The pension scheme is a "work in progress," said Dubai's DED

End-of-service payouts to expatriate workers could be shelved to clear the way for a proposed pension plan, analysts said, signalling the end of a 40-year gratuity scheme.

The Gulf state is said to be in early talks with the World Bank to map out a pension scheme for foreign workers that would see employers pay a portion of annual salaries into a fund.

The scheme is a “work in progress,” said Dubai’s Department of Economic Development (DED), which attended a roundtable on the subject.

“We do have a starting point of about eight percent contribution of basic salary from the employer,” said Harun Kapetanovi, of the DED.

In the absence of mandatory pension schemes in the Gulf, firms are required to provide an end-of-service payout to employees, calculated on the length of the employment and basic salary.

Saudi Arabia has no cap on the total amount employees can receive while the UAE and Kuwait cap payouts at equivalent to two years’ pay.

It is not clear whether the UAE’s proposed pension plan would be compulsory, or the amount foreign workers would be expected to contribute.

Kapetanovic said the capital would not be used to fund government development projects, but would aim to “enhance the welfare of expatriates”.

Nigel Sillitoe, chief executive of research consultancy Insight Discovery, said the existing scheme was “failing…companies, staff and the wider economy.

“GCC countries lack organised systems to provide adequate retirement incomes for expatriates.”

The Gulf saw a surge in disputes between companies and employees in the wake of the financial crisis, which spurred a wave of job cuts at firms across the region.

Many firms now ringfence funds rather than leaving it as working capital, after struggling to meet hefty gratuity costs caused by widespread redundancies.

A pensions plan would be unlikely to increase the contributions already made by companies into savings funds for gratuities, and could protect staff against the risk of corporate insolvency.

“It removes the risk of the loss of end-of-service benefit due to insolvency of the employer,” said Meena Raza, head of global benefits at HR consultancy firm Aon Hewitt.

“If it replaces the end-of-service benefit and it is an eight percent contribution for employers, it shouldn’t technically affect balance sheets as you are supposed to be accruing… for your end-of-service benefit anyway.”

“Given the turmoil some local companies have been through, you don’t necessarily want to be in a gratuity scheme with a company that is on the brink of going into receivership,” said Sillitoe.

A pensions plan could raise hundreds of billions of dollars in capital, which could be used to help grow the UAE’s fledgling asset management and boost local bourses.

A number of companies already farm out the management of end-of-service funds to external firms, creating a lucrative niche for investment firms.

‘The asset management business in the MENA region is at a very nascent stage.
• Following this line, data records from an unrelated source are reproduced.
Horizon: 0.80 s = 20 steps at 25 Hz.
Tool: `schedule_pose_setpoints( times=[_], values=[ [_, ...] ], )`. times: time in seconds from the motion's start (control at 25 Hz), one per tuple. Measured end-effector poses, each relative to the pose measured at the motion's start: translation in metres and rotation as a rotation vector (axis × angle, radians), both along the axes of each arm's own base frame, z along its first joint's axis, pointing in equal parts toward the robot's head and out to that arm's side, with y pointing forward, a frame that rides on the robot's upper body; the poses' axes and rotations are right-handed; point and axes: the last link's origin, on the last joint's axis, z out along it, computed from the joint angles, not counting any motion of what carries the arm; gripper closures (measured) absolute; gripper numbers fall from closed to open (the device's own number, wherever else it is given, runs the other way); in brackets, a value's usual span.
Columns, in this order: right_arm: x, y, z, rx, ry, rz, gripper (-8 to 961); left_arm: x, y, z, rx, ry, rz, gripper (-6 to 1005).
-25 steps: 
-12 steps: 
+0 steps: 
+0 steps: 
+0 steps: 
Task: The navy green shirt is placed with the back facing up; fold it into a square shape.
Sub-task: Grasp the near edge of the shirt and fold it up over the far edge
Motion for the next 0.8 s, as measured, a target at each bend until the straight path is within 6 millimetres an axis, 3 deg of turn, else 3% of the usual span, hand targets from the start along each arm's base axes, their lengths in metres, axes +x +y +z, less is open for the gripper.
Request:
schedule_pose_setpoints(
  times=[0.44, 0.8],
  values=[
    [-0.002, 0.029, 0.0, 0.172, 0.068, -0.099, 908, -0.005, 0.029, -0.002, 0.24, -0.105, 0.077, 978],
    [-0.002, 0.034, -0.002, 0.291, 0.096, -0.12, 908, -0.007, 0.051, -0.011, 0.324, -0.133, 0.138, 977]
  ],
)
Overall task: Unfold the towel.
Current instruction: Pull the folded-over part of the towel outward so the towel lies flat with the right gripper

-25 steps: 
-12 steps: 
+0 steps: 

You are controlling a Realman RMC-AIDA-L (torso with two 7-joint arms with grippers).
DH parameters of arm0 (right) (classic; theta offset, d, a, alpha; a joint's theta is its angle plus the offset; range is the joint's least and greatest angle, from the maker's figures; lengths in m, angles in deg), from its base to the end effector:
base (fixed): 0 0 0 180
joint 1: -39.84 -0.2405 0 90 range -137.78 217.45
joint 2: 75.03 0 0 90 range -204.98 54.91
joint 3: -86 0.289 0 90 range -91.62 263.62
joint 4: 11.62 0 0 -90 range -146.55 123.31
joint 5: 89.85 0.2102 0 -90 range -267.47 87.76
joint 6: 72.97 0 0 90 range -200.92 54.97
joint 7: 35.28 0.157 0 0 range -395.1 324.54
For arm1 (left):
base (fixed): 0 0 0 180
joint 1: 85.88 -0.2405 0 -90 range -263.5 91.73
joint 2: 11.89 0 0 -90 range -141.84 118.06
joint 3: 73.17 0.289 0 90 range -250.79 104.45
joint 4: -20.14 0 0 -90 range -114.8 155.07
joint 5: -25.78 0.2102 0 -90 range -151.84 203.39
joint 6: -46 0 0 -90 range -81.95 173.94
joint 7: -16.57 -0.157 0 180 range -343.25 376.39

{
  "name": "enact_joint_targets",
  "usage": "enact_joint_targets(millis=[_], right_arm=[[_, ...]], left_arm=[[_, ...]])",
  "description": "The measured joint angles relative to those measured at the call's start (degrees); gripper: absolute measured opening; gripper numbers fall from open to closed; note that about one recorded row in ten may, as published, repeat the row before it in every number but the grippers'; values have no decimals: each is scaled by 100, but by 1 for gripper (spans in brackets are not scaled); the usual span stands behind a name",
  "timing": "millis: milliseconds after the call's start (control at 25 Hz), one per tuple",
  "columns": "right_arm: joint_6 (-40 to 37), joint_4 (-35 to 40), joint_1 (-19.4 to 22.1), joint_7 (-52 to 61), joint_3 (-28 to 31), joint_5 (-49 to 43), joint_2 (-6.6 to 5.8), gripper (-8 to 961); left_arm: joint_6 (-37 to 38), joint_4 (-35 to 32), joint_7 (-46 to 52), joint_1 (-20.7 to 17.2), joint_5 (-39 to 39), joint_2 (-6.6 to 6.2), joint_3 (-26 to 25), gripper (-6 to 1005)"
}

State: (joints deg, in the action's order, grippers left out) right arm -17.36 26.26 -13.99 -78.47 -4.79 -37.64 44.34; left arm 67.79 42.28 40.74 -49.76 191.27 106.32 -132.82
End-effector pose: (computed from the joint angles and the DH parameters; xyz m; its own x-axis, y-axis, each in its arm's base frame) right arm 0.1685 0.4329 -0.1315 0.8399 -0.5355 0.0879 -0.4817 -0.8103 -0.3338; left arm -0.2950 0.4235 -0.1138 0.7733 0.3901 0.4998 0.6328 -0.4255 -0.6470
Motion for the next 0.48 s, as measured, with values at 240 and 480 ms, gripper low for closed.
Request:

Currently, we're seeing cash leave the region for allocation - but this move could encourage more people to look to regional asset management,” said Dan Rudd, of HSBC Global Asset Management.

“Most multinational employers in the UAE will make funded provisions for their gratuity obligations under the law, and increasingly these are managed externally,” said Samir Kantaria, partner and head of employment at Al Tamimi & Company.

“In certain instances, depending on the size of the organisation and the level of the funding, the fund becomes self-funding through the interest the fund amount accrues.”

Join the Discussion

Disclaimer:The view expressed here by our readers are not necessarily shared by Arabian Business, its employees, sponsors or its advertisers.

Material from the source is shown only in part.